* Records contained in a dataset *
..........

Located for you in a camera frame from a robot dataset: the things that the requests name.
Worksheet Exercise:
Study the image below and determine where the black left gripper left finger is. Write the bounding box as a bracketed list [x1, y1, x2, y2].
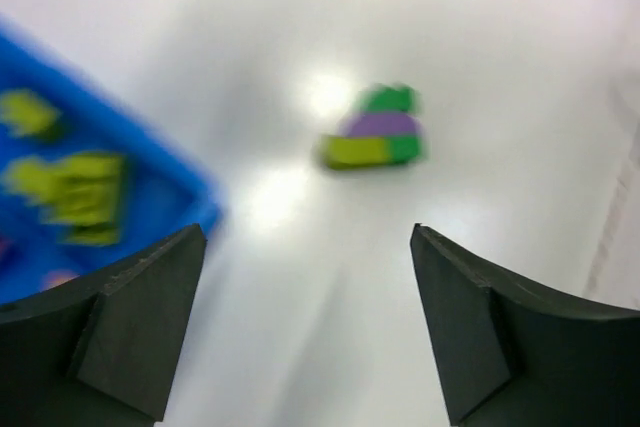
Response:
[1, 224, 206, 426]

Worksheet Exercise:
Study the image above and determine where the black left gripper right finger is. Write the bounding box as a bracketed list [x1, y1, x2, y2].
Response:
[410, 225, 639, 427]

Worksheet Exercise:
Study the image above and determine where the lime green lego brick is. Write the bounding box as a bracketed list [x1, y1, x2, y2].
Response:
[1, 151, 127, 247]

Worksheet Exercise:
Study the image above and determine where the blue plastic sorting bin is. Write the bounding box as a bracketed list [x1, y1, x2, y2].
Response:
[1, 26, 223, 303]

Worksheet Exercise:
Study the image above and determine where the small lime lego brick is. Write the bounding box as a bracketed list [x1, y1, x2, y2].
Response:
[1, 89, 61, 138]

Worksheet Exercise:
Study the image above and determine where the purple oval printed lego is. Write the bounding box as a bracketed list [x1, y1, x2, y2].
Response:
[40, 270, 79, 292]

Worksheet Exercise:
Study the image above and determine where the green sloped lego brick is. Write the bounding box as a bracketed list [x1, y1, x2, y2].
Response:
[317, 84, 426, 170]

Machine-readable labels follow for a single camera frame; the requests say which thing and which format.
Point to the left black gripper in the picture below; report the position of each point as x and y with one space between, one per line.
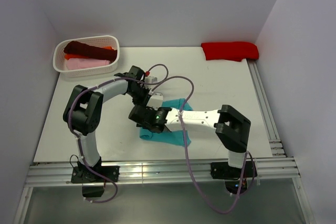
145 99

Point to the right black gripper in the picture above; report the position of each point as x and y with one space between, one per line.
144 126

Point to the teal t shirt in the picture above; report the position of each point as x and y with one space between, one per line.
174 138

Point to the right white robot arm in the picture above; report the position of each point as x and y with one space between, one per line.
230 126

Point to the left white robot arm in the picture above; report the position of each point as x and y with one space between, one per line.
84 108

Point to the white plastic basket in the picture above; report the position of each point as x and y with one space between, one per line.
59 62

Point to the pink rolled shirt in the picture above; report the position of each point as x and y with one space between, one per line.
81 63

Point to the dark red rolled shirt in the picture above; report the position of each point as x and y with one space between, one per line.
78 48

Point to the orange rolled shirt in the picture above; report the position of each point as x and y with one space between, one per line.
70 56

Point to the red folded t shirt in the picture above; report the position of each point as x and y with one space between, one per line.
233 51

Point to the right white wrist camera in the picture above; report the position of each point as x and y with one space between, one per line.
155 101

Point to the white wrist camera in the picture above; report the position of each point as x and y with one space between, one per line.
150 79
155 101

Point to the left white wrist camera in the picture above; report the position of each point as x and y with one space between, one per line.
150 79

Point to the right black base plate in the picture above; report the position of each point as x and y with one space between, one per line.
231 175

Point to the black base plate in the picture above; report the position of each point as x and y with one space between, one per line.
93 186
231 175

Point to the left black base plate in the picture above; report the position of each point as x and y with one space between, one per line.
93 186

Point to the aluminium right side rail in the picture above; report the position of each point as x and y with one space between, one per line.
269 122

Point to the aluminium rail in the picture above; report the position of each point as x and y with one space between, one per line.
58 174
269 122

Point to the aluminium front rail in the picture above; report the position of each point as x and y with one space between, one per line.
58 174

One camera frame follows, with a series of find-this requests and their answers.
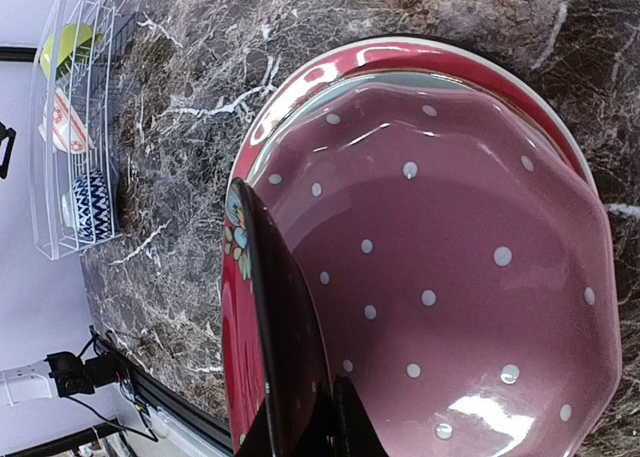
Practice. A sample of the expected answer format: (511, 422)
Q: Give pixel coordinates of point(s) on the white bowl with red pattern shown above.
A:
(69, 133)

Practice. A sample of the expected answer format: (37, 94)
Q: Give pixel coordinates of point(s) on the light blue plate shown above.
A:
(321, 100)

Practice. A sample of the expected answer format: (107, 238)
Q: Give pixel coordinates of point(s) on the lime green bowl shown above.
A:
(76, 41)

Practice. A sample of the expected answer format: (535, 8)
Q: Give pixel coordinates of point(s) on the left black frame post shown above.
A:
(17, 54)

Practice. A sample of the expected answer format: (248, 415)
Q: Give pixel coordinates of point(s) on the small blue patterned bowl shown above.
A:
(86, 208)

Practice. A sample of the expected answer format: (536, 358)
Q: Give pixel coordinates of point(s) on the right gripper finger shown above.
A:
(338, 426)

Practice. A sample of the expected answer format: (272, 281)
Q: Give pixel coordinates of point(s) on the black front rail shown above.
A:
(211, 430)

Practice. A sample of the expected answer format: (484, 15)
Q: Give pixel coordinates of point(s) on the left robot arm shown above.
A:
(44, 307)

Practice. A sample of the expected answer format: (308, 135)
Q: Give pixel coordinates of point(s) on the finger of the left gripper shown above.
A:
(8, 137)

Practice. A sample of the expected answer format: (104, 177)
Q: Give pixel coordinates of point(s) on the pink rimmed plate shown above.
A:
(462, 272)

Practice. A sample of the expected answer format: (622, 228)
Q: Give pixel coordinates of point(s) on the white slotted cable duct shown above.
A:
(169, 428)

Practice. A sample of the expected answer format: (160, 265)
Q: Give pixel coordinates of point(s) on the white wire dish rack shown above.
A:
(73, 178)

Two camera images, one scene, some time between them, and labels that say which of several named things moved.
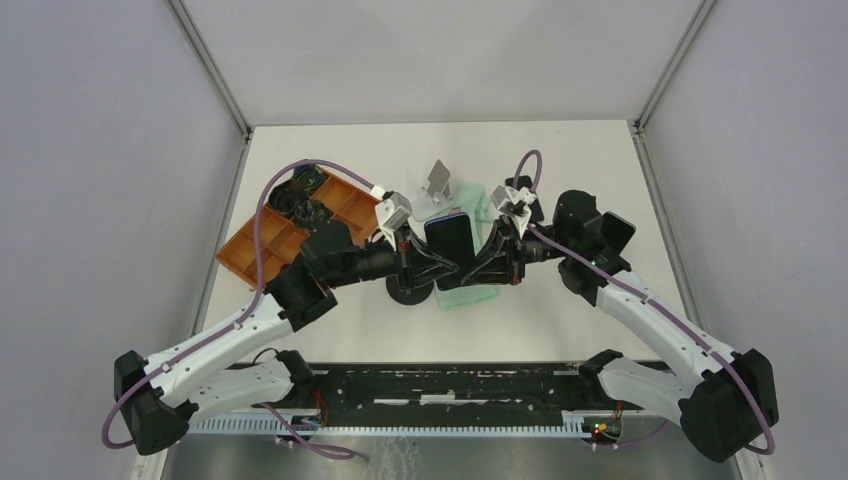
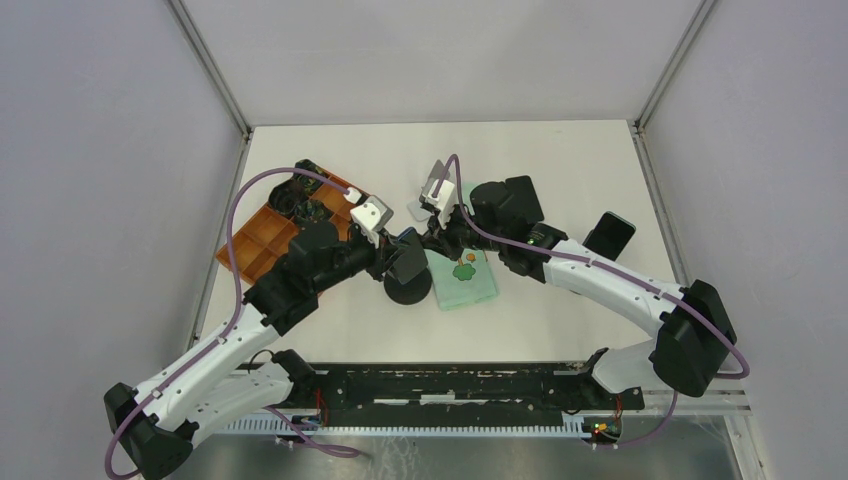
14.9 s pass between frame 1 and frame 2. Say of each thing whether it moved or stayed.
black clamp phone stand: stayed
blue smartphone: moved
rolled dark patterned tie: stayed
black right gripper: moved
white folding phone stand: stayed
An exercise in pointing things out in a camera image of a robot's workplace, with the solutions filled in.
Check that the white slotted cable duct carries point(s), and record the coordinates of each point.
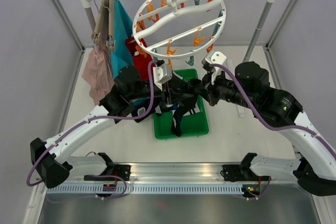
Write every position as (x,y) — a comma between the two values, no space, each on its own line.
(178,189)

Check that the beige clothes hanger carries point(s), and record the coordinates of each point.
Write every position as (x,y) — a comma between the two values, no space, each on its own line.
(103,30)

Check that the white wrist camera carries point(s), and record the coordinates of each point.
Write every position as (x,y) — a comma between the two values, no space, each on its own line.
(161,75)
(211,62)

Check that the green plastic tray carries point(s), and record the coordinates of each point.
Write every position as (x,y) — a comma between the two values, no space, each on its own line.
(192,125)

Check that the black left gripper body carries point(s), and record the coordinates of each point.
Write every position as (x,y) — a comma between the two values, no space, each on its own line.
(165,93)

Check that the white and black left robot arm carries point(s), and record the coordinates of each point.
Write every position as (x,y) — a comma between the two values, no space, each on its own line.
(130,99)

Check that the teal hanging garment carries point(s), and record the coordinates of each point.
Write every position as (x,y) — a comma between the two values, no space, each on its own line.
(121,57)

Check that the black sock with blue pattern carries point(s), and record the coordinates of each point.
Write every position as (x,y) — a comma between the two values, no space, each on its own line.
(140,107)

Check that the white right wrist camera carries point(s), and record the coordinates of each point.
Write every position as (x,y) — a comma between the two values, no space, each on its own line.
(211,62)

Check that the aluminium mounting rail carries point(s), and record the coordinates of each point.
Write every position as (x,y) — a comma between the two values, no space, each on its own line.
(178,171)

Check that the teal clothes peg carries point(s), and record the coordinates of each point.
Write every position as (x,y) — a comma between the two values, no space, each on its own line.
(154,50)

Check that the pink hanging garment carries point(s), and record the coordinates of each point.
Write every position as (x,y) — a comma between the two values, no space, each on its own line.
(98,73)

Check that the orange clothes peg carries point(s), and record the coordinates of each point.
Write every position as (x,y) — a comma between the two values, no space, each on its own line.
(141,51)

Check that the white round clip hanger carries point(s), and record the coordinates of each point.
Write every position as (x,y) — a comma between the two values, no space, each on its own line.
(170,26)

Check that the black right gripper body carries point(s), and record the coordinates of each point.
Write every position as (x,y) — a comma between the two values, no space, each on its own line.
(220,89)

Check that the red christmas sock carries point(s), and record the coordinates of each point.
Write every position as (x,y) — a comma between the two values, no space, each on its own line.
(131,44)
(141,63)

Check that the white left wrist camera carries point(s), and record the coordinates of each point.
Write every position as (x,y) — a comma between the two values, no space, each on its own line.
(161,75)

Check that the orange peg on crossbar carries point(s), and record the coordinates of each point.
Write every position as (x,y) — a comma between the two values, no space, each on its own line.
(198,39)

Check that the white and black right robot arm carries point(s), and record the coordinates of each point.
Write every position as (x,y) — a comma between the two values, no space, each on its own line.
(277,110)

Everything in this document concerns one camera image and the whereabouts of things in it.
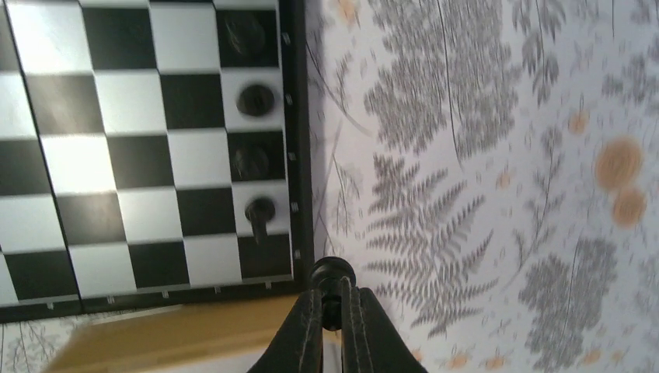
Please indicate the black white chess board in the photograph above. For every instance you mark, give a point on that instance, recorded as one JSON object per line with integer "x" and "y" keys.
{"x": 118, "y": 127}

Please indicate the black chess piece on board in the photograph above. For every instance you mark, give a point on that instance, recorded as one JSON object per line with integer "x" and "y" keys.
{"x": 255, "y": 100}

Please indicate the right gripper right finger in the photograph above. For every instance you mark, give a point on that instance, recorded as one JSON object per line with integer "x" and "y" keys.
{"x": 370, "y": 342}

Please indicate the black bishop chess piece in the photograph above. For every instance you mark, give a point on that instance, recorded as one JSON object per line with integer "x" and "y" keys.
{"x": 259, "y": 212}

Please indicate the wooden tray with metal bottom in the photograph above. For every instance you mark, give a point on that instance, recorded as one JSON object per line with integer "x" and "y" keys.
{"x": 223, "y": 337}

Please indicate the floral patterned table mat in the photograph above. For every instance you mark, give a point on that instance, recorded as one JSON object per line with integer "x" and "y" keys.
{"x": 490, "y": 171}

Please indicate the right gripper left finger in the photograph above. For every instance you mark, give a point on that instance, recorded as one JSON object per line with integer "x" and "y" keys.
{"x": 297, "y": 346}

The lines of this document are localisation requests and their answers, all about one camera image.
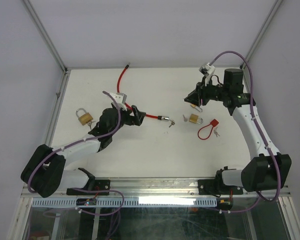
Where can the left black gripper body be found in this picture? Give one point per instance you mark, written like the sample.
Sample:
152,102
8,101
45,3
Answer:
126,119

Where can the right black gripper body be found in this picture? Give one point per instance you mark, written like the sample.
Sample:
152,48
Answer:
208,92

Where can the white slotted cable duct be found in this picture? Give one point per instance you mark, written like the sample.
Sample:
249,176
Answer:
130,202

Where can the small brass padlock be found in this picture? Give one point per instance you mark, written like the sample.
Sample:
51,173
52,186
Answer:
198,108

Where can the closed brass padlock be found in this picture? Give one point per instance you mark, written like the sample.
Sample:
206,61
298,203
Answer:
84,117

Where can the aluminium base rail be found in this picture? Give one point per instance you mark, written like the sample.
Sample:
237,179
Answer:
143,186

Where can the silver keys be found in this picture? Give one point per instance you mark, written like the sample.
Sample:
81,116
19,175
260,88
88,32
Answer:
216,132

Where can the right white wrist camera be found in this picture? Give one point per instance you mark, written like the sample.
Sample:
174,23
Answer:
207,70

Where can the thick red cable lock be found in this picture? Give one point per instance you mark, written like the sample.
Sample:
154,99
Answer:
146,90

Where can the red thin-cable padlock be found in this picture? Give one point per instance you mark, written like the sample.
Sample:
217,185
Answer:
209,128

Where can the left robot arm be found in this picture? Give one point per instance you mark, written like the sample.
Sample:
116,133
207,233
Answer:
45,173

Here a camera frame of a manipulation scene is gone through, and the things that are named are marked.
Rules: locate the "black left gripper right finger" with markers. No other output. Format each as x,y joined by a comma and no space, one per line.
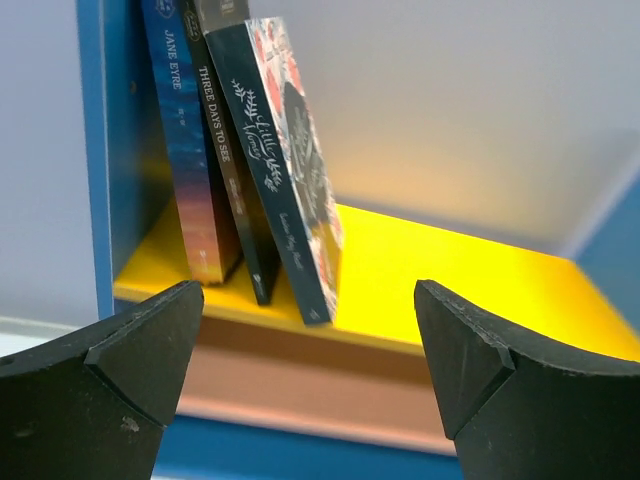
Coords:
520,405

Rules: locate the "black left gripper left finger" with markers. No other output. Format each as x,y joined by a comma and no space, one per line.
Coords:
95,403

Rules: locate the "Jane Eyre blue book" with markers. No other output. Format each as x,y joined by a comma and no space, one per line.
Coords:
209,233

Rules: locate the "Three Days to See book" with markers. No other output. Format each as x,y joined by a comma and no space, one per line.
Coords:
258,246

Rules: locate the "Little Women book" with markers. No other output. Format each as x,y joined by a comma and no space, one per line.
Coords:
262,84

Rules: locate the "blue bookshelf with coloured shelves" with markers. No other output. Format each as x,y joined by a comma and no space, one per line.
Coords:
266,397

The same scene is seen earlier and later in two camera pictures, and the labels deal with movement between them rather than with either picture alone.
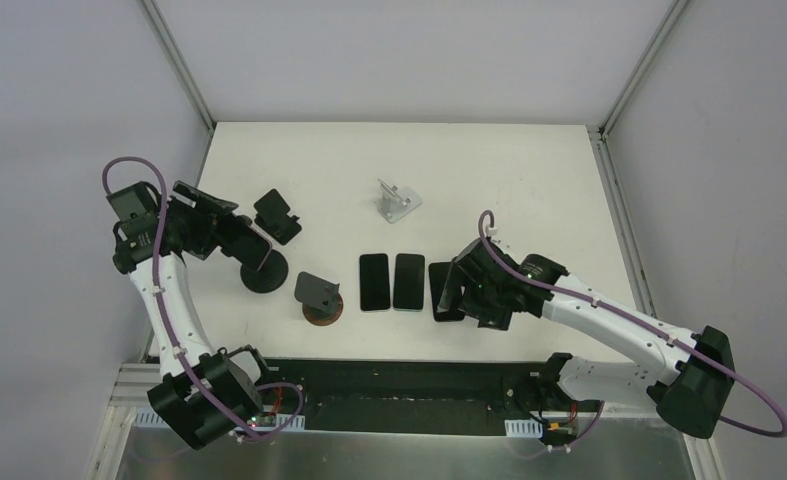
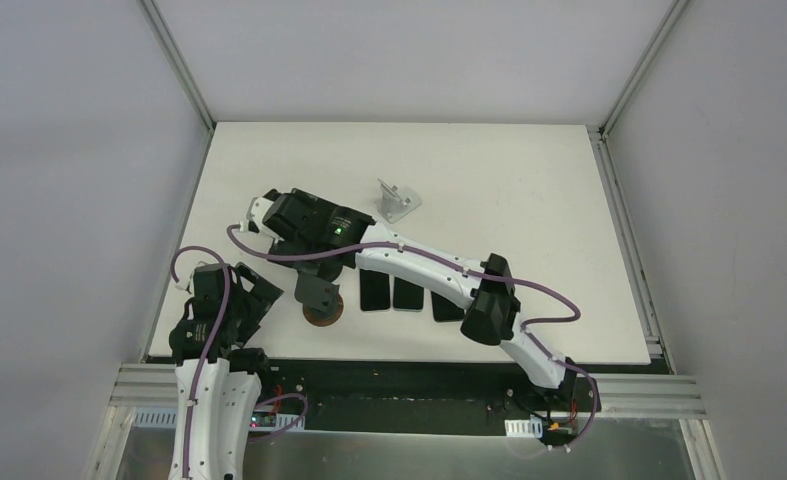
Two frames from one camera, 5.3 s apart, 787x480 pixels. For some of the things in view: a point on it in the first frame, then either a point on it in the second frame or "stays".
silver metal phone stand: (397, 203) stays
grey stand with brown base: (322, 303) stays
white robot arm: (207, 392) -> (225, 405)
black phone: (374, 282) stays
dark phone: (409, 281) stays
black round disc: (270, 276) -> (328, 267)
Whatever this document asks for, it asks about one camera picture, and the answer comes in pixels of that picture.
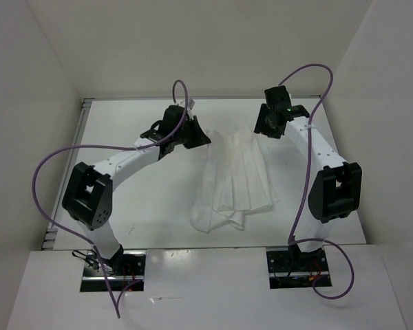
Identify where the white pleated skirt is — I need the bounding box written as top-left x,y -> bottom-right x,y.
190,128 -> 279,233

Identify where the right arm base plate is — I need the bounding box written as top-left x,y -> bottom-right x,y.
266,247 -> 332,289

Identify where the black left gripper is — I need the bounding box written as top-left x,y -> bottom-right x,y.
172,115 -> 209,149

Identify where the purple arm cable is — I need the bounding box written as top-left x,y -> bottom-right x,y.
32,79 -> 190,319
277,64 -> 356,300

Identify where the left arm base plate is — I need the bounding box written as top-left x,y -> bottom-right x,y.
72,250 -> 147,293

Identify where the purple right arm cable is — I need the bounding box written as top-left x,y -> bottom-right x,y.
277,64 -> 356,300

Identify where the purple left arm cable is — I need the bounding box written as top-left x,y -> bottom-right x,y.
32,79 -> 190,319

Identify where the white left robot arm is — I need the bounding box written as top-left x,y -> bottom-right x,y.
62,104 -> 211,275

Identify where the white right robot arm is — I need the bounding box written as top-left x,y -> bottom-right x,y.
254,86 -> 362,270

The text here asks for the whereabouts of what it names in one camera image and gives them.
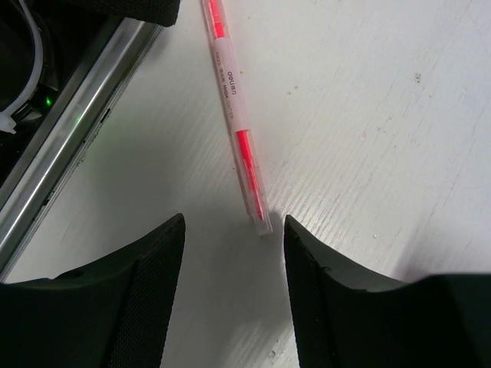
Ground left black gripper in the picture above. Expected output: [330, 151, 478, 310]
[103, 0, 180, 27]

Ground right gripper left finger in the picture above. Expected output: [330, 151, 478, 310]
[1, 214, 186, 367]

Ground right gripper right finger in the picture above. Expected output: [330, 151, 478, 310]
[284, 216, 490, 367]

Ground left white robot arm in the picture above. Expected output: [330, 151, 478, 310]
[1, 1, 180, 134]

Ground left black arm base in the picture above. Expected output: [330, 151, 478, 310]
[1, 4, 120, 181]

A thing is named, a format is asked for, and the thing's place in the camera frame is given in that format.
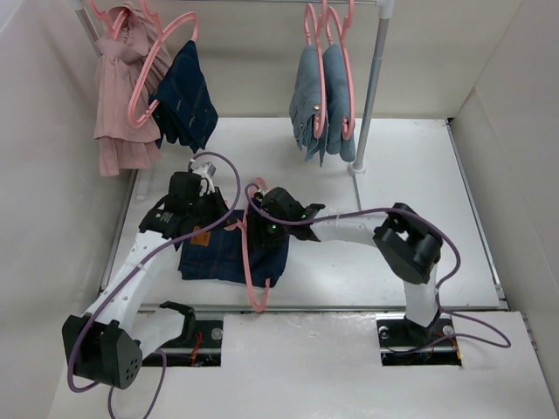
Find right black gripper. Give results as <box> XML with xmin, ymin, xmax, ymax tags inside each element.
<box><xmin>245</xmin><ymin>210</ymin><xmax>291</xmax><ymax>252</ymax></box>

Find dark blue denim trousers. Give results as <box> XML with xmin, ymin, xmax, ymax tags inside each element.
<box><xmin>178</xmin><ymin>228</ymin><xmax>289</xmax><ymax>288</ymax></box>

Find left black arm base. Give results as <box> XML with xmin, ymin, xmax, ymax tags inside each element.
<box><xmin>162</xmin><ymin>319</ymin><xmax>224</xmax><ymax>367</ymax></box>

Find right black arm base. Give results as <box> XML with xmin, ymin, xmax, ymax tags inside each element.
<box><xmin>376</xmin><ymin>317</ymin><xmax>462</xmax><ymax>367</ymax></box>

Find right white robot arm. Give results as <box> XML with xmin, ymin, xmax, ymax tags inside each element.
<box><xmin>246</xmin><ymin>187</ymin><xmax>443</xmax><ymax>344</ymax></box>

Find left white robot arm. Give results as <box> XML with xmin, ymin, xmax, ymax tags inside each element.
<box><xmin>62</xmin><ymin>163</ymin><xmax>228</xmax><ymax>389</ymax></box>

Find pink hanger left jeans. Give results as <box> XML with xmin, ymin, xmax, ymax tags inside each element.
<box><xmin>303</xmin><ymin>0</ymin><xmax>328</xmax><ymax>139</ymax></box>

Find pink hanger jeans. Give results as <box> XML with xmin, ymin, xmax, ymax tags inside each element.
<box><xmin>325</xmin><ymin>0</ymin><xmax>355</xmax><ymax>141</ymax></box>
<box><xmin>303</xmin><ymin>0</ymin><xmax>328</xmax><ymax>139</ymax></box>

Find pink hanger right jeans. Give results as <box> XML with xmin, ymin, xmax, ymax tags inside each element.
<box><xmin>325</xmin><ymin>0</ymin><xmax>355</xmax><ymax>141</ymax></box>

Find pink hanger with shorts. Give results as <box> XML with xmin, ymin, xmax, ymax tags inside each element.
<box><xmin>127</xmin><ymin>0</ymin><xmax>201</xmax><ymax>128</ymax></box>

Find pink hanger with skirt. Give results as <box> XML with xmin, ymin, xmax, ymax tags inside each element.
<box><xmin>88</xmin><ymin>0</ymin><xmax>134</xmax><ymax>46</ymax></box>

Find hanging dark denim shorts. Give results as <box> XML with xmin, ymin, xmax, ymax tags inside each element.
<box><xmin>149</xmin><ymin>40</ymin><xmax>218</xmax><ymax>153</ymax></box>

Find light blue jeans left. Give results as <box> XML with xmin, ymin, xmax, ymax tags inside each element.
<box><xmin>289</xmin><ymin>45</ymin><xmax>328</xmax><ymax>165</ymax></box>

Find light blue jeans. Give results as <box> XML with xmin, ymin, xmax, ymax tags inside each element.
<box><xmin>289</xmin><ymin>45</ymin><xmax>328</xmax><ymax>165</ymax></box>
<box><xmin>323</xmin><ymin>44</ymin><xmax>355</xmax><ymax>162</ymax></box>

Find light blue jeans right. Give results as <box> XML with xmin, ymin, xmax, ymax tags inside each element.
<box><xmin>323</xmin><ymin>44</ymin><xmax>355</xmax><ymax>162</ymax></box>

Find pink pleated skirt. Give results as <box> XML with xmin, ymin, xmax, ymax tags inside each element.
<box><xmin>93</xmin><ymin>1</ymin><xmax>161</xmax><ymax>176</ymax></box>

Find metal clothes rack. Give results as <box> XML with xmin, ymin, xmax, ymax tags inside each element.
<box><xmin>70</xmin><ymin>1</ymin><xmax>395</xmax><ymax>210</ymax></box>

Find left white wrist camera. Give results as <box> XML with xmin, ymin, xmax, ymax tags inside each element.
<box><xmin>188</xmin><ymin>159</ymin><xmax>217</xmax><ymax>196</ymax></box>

..........

* Your goal *
The answer should be one number, the count of lines above that contain "document".

* Task answer *
3